=== WHAT TO DO ===
Look at the entries below and restate word for word the lines from the first through the one that has "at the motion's".

(Records from a collection)
☆ ☆ ☆ ☆ ☆

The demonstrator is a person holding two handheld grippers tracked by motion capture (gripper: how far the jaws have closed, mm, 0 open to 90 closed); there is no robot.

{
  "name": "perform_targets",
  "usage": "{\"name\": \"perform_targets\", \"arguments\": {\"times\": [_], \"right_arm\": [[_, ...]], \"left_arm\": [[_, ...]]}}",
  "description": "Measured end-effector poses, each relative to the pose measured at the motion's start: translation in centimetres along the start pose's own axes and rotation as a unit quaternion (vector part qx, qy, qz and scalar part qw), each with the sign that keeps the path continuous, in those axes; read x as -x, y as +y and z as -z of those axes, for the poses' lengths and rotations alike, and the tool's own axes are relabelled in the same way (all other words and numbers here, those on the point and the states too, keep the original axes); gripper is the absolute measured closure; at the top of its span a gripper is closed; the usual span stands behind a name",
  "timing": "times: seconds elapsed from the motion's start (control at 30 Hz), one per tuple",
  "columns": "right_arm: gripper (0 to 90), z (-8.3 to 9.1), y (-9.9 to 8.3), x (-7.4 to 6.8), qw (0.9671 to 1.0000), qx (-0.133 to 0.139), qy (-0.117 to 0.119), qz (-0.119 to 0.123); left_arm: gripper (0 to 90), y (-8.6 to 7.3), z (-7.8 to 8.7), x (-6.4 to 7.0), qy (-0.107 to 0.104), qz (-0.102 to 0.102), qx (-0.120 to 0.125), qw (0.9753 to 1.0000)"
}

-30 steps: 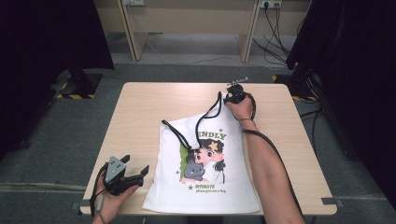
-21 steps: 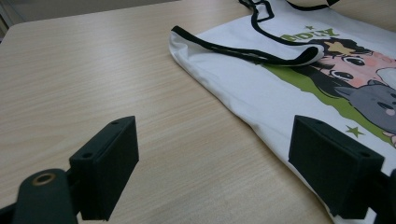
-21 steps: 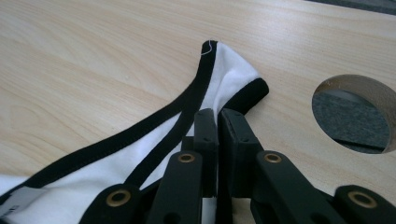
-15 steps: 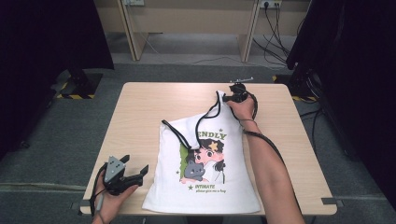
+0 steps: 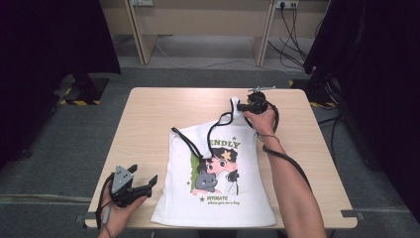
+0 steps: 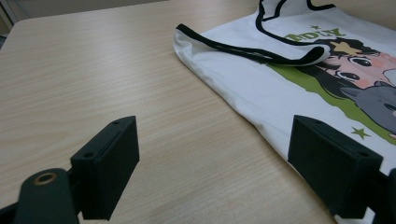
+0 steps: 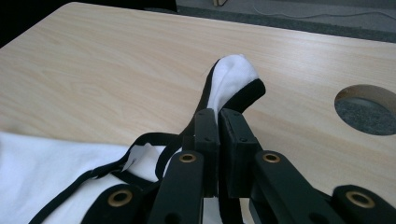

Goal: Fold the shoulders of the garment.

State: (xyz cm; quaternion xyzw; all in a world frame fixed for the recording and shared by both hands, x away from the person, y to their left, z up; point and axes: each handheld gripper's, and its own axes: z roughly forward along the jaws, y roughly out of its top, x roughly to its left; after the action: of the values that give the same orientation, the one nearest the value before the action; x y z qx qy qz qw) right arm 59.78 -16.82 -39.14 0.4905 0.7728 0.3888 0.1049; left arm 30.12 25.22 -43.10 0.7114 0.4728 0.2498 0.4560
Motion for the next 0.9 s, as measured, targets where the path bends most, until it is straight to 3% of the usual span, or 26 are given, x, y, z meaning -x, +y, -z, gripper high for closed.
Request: {"name": "perform_targets", "arguments": {"times": [0.33,0.9], "right_arm": [[85.8,1.7,-1.6,-1.6,0.9988,0.012,0.014,0.046],[85.7,4.2,-4.3,-3.4,0.9955,0.023,0.027,0.088]], "left_arm": [[16.0,0.0,0.1,-0.1,0.002,0.006,0.003,1.0],[16.0,0.0,0.1,-0.2,0.004,0.01,0.003,0.9999]]}}
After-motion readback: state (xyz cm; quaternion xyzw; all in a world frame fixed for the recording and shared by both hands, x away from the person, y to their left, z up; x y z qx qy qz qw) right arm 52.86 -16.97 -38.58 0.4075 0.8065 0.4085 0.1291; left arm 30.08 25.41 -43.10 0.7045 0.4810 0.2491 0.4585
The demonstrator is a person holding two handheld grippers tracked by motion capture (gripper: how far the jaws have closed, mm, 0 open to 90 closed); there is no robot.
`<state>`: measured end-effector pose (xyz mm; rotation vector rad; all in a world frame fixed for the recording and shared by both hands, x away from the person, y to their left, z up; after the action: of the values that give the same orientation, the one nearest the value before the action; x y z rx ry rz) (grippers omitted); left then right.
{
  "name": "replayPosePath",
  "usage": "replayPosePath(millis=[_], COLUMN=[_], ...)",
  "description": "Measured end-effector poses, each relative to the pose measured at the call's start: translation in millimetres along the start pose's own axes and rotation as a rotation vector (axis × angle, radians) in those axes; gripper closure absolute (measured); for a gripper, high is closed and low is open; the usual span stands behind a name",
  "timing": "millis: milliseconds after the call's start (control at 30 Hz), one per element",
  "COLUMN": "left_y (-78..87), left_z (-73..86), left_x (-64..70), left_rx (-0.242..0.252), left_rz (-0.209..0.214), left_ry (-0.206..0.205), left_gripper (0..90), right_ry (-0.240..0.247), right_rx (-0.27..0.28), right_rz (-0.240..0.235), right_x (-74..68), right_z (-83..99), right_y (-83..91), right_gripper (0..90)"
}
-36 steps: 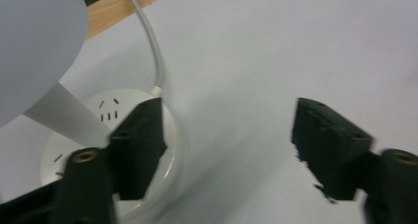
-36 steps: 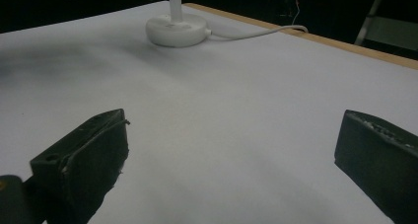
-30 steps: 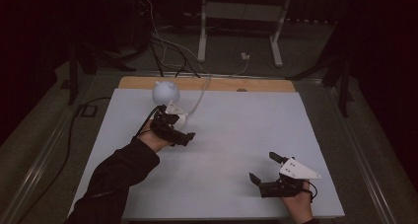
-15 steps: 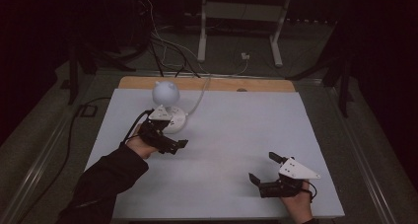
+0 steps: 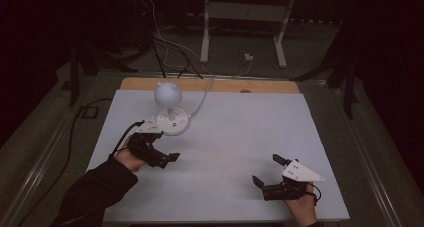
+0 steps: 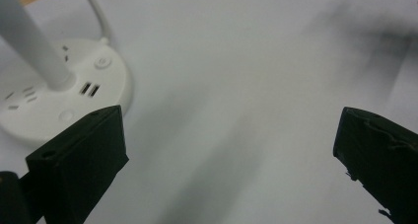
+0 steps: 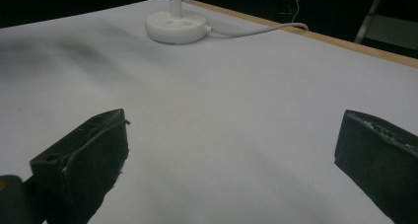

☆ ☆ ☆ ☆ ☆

=== RESPONSE BELOW ===
The demonstrator is a person holding two handheld grippers tracked by motion capture (gripper: how far the jaws have closed, mm, 0 open to 90 closed); there is no robot.

{
  "name": "perform_targets",
  "usage": "{\"name\": \"perform_targets\", \"arguments\": {\"times\": [_], \"right_arm\": [[_, ...]], \"left_arm\": [[_, ...]]}}",
  "description": "Measured end-effector poses, each relative to the pose measured at the motion's start: translation in centimetres along the start pose's own axes and rotation as a unit quaternion (vector part qx, qy, qz and scalar part qw), each with the sign that keeps the path continuous, in those axes; read x as -x, y as +y and z as -z of those axes, for the poses' lengths and rotations alike, and the tool's own axes are relabelled in the same way (all other words and numbers here, those on the point and the states too, keep the original axes); gripper is the absolute measured closure; at the top of its span a gripper is closed; the usual span stands behind a name",

That concludes the exercise.